Copy, in full, each line of the material that holds the word "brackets".
------------------------
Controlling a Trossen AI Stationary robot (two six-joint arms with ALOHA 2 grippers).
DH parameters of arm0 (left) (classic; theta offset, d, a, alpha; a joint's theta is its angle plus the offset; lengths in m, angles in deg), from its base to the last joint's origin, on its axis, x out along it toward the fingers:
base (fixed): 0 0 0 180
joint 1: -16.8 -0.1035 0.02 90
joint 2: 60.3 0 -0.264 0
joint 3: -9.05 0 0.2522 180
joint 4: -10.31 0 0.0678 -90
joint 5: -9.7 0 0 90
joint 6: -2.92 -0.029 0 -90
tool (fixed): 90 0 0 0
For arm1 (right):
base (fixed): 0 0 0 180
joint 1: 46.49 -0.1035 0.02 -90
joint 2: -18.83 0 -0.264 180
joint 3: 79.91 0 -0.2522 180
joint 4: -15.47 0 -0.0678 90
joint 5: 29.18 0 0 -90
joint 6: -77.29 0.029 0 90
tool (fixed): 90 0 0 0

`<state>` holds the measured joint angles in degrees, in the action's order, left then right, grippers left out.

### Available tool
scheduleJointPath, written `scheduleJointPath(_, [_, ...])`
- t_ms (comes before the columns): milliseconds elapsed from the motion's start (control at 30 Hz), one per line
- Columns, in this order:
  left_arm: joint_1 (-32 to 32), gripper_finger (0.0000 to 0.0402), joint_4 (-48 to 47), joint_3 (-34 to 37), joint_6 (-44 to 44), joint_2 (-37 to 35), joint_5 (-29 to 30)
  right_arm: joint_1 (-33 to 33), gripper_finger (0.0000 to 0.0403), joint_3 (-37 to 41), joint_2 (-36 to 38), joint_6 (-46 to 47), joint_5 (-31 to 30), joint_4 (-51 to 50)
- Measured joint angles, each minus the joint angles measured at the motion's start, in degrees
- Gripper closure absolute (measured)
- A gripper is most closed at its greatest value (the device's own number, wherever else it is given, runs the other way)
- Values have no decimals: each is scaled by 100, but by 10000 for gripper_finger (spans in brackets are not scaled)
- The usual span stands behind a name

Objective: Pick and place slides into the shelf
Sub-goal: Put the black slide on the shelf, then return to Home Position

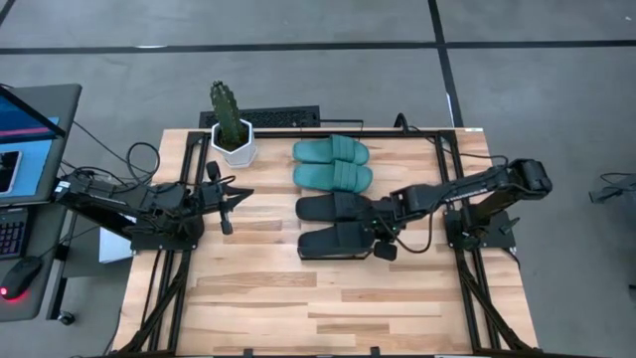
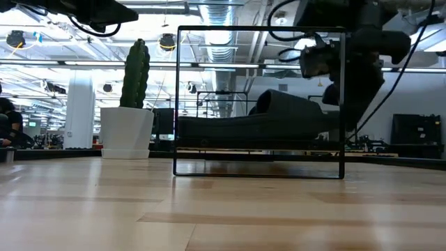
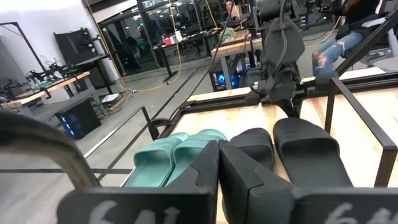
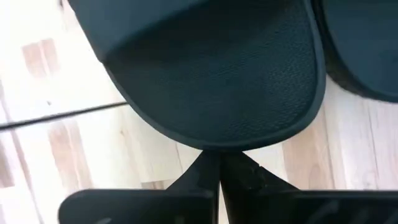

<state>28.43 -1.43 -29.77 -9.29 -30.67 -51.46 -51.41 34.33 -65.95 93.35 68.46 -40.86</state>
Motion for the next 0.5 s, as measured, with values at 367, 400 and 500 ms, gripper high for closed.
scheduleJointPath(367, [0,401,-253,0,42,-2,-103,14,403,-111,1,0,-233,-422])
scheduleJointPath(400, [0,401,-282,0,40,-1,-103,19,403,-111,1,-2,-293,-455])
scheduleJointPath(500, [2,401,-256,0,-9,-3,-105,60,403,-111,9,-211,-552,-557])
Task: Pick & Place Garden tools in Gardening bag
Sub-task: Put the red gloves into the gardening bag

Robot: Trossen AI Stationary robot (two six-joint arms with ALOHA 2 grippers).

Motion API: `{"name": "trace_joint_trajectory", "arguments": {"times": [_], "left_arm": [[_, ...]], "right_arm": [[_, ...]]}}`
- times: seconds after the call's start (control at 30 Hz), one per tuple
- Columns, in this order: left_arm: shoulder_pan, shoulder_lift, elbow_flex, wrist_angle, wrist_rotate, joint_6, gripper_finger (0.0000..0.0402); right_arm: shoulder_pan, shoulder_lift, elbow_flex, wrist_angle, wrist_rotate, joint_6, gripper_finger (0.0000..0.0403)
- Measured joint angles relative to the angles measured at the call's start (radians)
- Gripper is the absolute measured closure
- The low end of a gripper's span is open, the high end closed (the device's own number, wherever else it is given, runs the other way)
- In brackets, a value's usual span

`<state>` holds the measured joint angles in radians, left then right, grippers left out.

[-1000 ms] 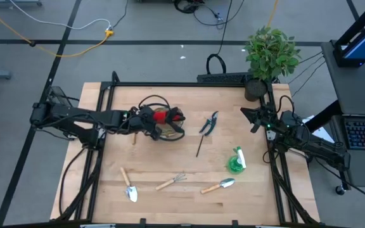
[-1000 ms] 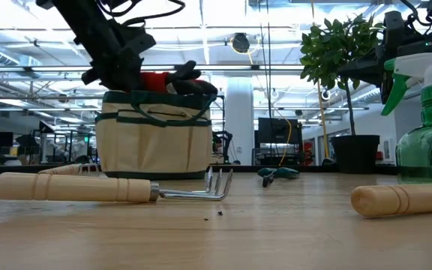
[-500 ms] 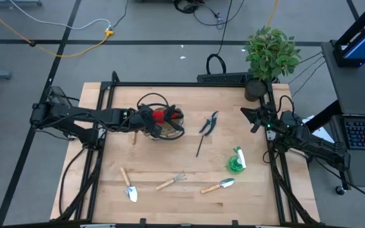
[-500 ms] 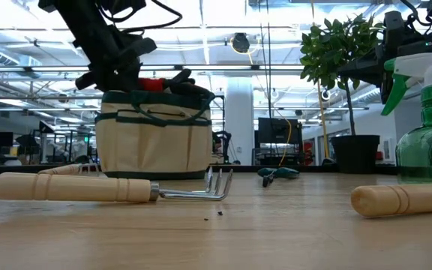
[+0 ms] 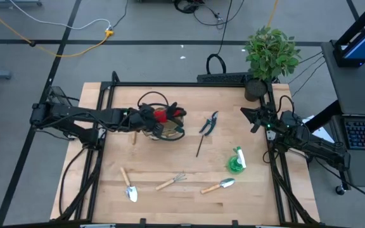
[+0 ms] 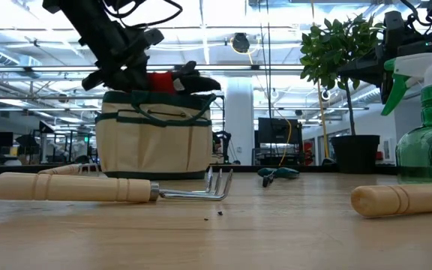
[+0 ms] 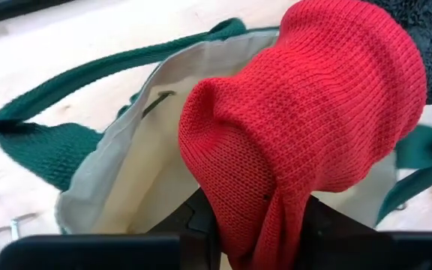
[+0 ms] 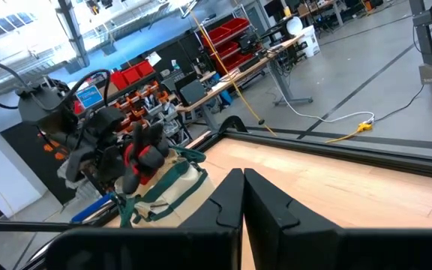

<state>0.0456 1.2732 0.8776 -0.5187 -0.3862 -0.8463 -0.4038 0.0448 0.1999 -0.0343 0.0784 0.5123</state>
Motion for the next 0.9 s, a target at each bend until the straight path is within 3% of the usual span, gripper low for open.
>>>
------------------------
> EXERCISE RESULT:
- Values have no decimals: each is scaled by 100, but by 10000 for gripper_finger (spans in brackets are not scaled)
- In brackets, a value's usual span

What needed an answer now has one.